(Beginning of The input)
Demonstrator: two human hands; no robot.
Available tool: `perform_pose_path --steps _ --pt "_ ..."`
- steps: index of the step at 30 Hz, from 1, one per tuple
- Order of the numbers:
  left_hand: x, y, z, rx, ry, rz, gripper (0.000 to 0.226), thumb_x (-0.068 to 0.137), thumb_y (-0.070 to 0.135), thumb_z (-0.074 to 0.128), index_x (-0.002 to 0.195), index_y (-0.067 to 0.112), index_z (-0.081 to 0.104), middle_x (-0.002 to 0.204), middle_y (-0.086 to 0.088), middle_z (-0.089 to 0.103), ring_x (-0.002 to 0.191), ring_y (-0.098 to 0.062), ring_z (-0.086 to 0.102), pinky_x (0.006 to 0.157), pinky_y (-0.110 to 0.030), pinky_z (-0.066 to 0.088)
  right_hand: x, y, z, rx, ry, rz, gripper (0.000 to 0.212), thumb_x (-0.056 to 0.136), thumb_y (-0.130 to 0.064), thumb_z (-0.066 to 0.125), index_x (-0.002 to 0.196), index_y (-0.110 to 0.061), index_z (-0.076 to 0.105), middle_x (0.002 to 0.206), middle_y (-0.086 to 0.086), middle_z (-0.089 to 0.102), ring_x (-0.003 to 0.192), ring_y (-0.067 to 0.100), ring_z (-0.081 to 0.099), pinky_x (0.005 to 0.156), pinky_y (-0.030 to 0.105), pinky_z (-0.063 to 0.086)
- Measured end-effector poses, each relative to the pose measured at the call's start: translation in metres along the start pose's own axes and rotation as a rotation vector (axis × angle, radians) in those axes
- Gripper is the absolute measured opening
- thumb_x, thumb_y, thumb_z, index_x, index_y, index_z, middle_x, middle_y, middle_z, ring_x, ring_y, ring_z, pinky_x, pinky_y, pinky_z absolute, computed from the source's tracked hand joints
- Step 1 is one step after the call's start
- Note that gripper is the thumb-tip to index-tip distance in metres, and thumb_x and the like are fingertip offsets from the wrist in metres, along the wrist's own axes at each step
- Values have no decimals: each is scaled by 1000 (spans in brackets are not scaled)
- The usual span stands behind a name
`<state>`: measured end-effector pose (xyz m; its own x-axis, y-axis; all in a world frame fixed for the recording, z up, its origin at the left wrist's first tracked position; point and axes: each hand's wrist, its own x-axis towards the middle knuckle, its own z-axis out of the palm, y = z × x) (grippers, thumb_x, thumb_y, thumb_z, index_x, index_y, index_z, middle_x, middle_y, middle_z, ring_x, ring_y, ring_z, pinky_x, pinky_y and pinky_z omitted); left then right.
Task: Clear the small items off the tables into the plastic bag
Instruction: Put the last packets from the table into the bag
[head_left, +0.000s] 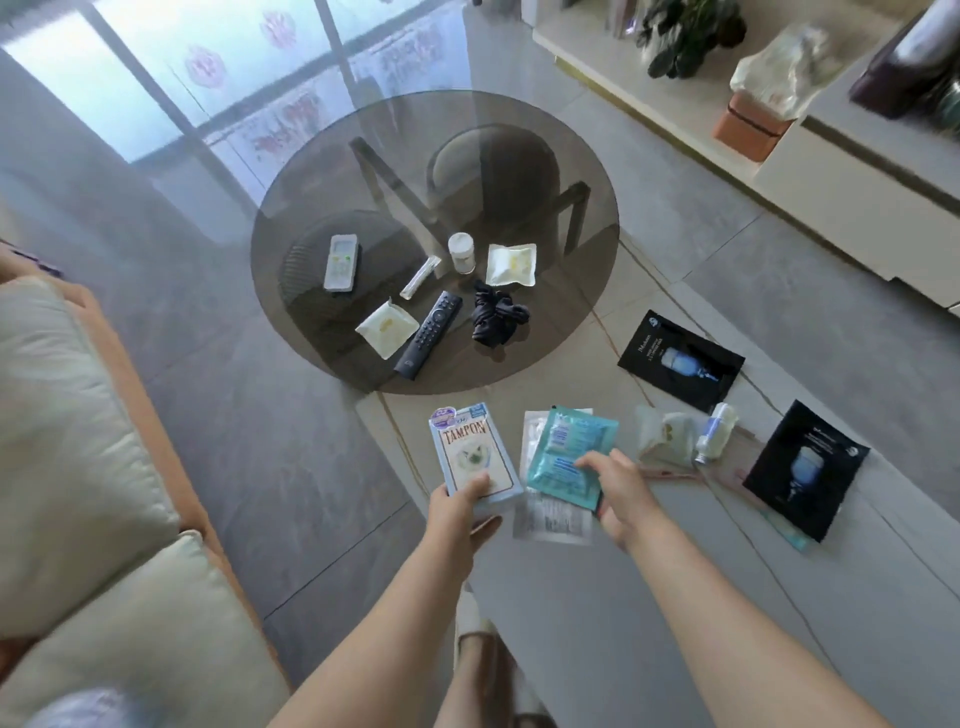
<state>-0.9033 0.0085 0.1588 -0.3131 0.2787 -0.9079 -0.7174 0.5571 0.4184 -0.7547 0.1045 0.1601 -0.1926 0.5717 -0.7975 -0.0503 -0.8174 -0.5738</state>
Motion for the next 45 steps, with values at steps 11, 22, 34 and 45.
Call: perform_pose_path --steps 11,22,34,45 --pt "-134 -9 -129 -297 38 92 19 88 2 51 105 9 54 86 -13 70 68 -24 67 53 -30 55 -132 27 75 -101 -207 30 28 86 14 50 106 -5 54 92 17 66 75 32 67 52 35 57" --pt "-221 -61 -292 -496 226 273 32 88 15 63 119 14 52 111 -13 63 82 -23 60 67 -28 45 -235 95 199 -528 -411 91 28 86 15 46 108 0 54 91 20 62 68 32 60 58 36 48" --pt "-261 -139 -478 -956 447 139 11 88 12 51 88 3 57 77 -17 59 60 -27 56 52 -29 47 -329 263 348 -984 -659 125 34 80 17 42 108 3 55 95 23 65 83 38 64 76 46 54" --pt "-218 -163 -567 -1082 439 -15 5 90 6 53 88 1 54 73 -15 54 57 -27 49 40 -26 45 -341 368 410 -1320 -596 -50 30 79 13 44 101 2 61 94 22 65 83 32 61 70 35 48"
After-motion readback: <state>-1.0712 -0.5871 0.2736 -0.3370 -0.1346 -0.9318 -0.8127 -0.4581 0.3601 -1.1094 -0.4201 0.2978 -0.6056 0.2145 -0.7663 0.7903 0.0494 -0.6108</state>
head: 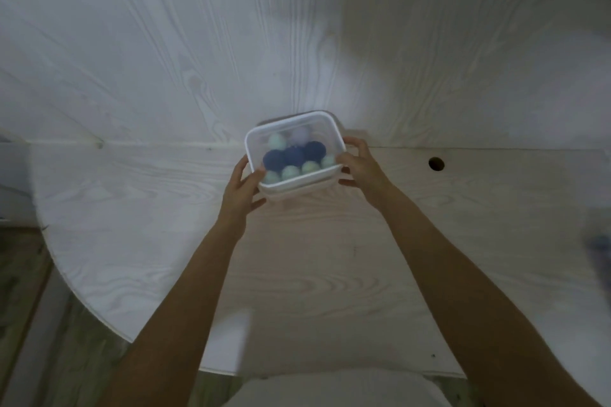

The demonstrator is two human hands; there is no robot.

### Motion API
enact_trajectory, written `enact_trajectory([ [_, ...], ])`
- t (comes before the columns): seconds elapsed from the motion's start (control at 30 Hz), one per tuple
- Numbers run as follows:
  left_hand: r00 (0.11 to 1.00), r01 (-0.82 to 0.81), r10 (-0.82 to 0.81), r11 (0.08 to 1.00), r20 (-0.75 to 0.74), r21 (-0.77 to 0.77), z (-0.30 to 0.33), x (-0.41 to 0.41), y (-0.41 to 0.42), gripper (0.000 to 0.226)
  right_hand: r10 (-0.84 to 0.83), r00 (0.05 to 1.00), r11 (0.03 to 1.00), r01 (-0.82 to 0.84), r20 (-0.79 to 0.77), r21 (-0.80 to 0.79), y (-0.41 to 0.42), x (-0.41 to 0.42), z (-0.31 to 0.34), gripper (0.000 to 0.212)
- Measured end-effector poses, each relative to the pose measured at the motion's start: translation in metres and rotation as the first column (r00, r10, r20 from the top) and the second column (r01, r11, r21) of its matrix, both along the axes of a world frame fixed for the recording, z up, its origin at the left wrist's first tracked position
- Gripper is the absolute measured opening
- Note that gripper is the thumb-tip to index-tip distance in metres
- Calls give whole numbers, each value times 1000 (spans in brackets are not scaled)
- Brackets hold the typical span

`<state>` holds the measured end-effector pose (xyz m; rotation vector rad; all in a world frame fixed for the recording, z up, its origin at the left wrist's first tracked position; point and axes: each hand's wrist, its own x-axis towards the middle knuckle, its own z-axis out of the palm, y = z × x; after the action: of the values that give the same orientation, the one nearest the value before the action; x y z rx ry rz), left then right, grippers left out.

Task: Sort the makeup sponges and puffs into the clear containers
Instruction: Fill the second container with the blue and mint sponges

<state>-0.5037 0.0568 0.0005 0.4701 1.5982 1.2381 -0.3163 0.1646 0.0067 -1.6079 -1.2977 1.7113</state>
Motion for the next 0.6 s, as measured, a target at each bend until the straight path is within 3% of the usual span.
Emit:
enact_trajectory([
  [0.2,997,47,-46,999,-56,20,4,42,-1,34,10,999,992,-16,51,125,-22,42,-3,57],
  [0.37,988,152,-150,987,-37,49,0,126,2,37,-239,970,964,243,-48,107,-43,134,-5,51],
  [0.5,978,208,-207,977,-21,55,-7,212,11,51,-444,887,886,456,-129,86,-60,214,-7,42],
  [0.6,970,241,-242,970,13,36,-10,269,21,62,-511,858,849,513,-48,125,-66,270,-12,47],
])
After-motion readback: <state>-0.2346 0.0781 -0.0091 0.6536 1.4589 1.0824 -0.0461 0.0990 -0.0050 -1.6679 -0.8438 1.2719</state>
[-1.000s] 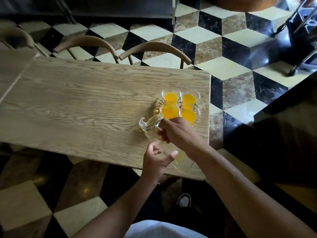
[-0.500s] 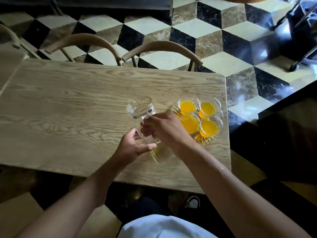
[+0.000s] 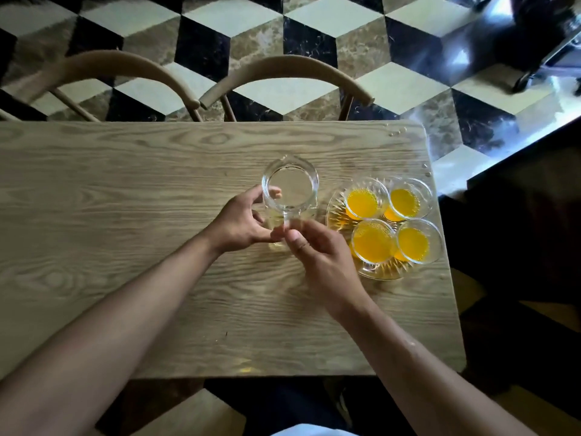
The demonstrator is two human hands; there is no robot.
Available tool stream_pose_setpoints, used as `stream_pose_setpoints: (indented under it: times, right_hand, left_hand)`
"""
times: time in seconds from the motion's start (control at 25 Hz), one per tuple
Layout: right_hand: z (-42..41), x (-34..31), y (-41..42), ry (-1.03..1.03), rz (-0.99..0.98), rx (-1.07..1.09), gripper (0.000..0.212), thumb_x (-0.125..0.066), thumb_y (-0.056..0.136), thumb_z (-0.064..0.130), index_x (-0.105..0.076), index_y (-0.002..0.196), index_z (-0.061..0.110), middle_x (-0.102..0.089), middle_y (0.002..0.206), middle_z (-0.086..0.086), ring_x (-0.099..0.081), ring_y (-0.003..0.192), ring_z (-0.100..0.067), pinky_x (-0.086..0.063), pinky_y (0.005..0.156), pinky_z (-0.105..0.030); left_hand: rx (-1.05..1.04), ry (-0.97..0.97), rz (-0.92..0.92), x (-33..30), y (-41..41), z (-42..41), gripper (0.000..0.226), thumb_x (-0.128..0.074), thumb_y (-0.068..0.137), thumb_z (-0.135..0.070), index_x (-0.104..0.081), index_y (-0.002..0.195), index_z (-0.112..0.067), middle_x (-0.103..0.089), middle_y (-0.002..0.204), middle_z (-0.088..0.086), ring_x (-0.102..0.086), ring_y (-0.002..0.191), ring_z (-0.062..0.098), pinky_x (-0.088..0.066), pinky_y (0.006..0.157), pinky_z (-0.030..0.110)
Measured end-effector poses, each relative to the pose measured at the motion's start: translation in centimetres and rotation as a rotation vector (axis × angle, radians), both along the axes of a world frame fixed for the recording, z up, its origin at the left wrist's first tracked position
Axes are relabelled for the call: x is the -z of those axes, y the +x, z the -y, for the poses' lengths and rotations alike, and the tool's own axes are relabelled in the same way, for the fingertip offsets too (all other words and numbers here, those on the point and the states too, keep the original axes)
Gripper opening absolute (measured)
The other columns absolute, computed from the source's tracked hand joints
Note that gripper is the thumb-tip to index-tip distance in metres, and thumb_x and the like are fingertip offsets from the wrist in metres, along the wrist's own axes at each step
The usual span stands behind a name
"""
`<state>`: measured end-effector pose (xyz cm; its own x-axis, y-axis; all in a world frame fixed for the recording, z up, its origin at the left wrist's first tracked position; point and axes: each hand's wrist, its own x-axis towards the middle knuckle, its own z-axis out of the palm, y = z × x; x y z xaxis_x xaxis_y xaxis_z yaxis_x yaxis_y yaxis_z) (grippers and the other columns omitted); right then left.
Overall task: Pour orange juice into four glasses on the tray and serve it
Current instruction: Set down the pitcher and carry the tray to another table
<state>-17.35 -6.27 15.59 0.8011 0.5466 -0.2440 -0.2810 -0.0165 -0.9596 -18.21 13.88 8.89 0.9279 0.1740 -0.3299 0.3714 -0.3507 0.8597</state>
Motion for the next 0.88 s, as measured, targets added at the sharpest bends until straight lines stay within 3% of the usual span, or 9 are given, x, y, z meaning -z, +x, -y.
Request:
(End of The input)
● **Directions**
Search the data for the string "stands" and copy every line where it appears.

● **Task solution**
- The usual span stands behind a name
The usual span stands behind a name

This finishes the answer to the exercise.